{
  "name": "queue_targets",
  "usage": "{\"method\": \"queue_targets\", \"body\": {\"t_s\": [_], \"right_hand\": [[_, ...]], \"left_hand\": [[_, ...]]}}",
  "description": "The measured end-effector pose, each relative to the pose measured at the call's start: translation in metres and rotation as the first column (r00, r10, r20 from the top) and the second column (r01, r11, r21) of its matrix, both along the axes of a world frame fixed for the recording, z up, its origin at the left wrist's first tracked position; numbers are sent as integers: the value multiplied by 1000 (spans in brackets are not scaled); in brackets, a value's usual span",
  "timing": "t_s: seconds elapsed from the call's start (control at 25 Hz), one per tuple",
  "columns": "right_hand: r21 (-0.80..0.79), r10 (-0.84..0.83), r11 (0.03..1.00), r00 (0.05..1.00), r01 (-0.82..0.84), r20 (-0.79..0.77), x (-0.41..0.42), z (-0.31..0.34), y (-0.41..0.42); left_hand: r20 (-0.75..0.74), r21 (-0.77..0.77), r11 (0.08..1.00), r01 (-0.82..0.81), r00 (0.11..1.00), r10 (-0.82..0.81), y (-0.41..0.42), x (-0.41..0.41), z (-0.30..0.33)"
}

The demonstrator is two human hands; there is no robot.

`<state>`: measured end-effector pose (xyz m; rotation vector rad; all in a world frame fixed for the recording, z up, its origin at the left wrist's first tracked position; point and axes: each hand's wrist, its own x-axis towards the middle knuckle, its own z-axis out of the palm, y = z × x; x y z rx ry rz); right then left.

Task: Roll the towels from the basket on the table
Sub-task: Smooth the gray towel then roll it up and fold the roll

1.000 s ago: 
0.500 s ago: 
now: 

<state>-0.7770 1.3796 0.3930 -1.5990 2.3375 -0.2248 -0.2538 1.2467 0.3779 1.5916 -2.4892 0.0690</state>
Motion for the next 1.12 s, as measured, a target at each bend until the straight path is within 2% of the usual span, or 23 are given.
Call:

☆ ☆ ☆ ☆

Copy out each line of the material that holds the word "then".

(Worked solution):
`<state>`: measured end-effector pose (xyz m; rotation vector rad; all in a world frame fixed for the recording, z up, its origin at the left wrist's first tracked position; point and axes: each hand's wrist, its own x-axis towards the middle knuckle, its own z-axis out of the palm, y = z × x; x y z rx ry rz); right then left.
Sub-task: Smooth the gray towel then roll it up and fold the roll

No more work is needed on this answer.